→ GOAL OF THE EXERCISE
Restate the records exactly. Include all of them.

====================

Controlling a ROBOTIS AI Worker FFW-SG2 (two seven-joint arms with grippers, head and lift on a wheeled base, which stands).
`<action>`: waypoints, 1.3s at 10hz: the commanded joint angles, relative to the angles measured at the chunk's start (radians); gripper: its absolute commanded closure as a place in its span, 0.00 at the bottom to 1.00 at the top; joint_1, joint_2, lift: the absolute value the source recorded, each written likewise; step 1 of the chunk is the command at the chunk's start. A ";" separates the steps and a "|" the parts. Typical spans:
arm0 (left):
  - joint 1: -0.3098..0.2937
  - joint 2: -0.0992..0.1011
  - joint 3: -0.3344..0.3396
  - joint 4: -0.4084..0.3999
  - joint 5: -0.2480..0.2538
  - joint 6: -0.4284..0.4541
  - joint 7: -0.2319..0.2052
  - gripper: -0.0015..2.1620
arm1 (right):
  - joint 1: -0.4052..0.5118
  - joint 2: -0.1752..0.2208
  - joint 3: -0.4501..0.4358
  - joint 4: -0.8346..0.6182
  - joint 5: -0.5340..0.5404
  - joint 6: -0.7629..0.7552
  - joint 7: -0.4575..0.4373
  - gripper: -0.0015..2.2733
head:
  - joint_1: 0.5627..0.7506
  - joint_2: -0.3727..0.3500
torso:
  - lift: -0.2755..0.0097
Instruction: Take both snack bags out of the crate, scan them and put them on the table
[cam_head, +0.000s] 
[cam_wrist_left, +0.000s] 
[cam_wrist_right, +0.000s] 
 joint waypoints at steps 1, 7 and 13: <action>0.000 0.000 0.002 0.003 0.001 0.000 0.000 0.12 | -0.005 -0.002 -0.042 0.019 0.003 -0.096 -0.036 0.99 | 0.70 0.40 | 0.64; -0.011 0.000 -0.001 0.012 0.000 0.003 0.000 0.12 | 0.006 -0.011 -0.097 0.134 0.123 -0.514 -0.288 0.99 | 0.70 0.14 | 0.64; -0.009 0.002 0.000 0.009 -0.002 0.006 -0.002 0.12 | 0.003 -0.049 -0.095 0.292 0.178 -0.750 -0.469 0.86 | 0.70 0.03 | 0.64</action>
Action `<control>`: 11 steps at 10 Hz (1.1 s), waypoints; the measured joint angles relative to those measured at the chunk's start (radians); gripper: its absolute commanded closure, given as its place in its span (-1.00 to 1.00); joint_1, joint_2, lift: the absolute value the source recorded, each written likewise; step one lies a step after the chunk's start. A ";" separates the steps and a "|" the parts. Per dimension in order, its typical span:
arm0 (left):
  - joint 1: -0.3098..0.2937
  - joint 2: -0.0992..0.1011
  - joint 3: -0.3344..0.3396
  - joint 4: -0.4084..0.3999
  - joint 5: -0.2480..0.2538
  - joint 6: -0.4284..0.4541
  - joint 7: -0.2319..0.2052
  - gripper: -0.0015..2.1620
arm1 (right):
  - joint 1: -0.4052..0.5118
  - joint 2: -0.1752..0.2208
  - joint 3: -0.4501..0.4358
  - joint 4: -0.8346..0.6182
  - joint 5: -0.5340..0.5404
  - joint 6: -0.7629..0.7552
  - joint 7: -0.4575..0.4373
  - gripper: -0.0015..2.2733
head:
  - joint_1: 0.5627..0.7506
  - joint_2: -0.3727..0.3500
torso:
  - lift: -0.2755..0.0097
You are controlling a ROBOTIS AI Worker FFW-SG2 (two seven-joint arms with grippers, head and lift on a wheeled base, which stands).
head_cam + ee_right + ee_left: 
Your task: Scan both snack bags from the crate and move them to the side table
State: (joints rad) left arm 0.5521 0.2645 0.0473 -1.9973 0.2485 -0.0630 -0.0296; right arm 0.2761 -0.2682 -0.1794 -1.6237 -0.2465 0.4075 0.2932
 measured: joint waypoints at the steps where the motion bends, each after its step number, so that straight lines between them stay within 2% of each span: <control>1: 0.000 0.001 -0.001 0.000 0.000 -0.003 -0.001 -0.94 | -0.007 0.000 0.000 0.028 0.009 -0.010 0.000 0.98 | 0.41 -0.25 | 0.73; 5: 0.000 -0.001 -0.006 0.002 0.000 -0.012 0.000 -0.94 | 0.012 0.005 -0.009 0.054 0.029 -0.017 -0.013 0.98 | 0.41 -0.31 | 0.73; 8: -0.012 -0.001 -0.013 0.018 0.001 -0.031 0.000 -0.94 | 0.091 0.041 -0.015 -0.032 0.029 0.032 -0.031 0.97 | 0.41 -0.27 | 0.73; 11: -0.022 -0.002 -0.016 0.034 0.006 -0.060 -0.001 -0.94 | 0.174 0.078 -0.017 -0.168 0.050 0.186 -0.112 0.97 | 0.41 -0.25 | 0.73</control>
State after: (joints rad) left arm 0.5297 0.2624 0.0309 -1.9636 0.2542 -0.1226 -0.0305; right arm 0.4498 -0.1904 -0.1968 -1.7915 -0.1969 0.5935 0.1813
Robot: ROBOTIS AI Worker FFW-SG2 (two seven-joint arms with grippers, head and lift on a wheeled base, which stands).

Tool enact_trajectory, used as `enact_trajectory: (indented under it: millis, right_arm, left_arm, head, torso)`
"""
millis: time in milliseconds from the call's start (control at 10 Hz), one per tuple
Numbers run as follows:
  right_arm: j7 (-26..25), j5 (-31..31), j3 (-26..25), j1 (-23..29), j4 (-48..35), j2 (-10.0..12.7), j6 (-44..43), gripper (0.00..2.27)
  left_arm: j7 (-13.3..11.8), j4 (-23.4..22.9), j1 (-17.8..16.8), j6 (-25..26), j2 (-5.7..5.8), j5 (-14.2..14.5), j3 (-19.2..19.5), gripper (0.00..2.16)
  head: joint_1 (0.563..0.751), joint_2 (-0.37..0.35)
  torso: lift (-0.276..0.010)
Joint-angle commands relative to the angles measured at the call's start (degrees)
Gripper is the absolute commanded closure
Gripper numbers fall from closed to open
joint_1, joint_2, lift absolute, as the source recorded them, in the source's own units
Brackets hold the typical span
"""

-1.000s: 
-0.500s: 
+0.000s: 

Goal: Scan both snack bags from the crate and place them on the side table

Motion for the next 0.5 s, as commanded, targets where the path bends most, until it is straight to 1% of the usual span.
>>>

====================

→ RESULT BELOW
Controlling a ROBOTIS AI Worker FFW-SG2 (two seven-joint arms with grippers, head and lift on a wheeled base, which stands).
`<action>`: waypoints, 1.3s at 10hz: the commanded joint angles, relative to the angles measured at the chunk's start (radians); gripper: its absolute commanded closure as a place in its span, 0.00 at the bottom to 1.00 at the top; joint_1, joint_2, lift: the absolute value the source recorded, each written likewise; step 1 of the chunk is the command at the chunk's start. A ";" separates the steps and a "|" the parts. Typical spans:
arm0 (left):
  - joint 1: -0.3098..0.2937
  - joint 2: -0.0992..0.1011
  - joint 3: -0.3344..0.3396
  - joint 4: -0.4084..0.3999
  - joint 5: -0.2480..0.2538
  - joint 6: -0.4284..0.4541
  - joint 7: -0.2319..0.2052
  - gripper: -0.0015..2.1620
arm1 (right):
  - joint 1: -0.4052..0.5118
  - joint 2: -0.1752..0.2208
  - joint 3: -0.4501..0.4358
  - joint 4: -0.8346..0.6182
  - joint 5: -0.5340..0.5404
  - joint 6: -0.7629..0.7552
  - joint 7: -0.4575..0.4373
  - gripper: -0.0015..2.2733
head:
  - joint_1: 0.5627..0.7506
  - joint_2: -0.3727..0.3500
torso:
  - lift: -0.2755..0.0097
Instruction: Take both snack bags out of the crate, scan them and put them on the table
[cam_head, +0.000s] 
[cam_wrist_left, +0.000s] 
[cam_wrist_right, +0.000s] 
 joint waypoints at steps 1, 7 and 13: <action>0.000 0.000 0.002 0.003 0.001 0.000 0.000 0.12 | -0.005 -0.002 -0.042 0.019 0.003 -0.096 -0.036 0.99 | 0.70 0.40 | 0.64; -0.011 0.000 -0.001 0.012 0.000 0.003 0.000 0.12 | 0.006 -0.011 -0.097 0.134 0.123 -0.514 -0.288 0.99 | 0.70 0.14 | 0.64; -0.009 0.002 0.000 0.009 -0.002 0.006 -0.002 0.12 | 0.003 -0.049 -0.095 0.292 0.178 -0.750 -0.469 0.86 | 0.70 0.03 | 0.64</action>
Action `<control>`: 11 steps at 10 Hz (1.1 s), waypoints; the measured joint angles relative to those measured at the chunk's start (radians); gripper: its absolute commanded closure, given as its place in its span (-1.00 to 1.00); joint_1, joint_2, lift: the absolute value the source recorded, each written likewise; step one lies a step after the chunk's start. A ";" separates the steps and a "|" the parts. Per dimension in order, its typical span:
arm0 (left):
  - joint 1: -0.3098..0.2937
  - joint 2: -0.0992..0.1011
  - joint 3: -0.3344..0.3396
  - joint 4: -0.4084..0.3999
  - joint 5: -0.2480..0.2538
  - joint 6: -0.4284..0.4541
  - joint 7: -0.2319..0.2052
  - gripper: -0.0015..2.1620
arm1 (right):
  - joint 1: -0.4052..0.5118
  - joint 2: -0.1752..0.2208
  - joint 3: -0.4501..0.4358
  - joint 4: -0.8346..0.6182
  - joint 5: -0.5340..0.5404
  - joint 6: -0.7629..0.7552
  - joint 7: -0.4575..0.4373
  - gripper: -0.0015..2.2733
head:
  - joint_1: 0.5627..0.7506
  - joint_2: -0.3727..0.3500
torso:
  - lift: -0.2755..0.0097
You are controlling a ROBOTIS AI Worker FFW-SG2 (two seven-joint arms with grippers, head and lift on a wheeled base, which stands).
head_cam + ee_right + ee_left: 
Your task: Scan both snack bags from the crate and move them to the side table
State: (joints rad) left arm 0.5521 0.2645 0.0473 -1.9973 0.2485 -0.0630 -0.0296; right arm 0.2761 -0.2682 -0.1794 -1.6237 -0.2465 0.4075 0.2932
 measured: joint waypoints at the steps where the motion bends, each after its step number, so that straight lines between them stay within 2% of each span: <control>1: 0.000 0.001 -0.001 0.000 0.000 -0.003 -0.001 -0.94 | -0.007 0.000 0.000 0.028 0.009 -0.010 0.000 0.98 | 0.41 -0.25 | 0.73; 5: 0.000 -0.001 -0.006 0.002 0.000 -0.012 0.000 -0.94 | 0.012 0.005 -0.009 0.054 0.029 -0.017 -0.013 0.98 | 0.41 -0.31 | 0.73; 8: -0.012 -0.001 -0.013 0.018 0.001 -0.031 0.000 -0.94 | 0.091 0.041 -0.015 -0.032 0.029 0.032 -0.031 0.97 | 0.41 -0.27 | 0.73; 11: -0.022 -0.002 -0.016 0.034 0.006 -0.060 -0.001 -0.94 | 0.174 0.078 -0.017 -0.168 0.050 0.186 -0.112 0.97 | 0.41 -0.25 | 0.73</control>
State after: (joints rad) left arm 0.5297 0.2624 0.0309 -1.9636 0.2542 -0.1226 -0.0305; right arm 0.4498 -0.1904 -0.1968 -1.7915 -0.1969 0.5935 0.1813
Robot: ROBOTIS AI Worker FFW-SG2 (two seven-joint arms with grippers, head and lift on a wheeled base, which stands).

Tool enact_trajectory, used as `enact_trajectory: (indented under it: millis, right_arm, left_arm, head, torso)`
"""
millis: time in milliseconds from the call's start (control at 10 Hz), one per tuple
Numbers run as follows:
  right_arm: j7 (-26..25), j5 (-31..31), j3 (-26..25), j1 (-23..29), j4 (-48..35), j2 (-10.0..12.7), j6 (-44..43), gripper (0.00..2.27)
  left_arm: j7 (-13.3..11.8), j4 (-23.4..22.9), j1 (-17.8..16.8), j6 (-25..26), j2 (-5.7..5.8), j5 (-14.2..14.5), j3 (-19.2..19.5), gripper (0.00..2.16)
  head: joint_1 (0.563..0.751), joint_2 (-0.37..0.35)
  torso: lift (-0.276..0.010)
Joint-angle commands relative to the angles measured at the call's start (degrees)
Gripper is the absolute commanded closure
Gripper numbers fall from closed to open
joint_1, joint_2, lift absolute, as the source recorded them, in the source's own units
Brackets hold the typical span
"""

-1.000s: 
-0.500s: 
+0.000s: 

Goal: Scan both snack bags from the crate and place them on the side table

Motion for the next 0.5 s, as commanded, targets where the path bends most, until it is straight to 1% of the usual span.
>>>

There's nothing left to add to the output.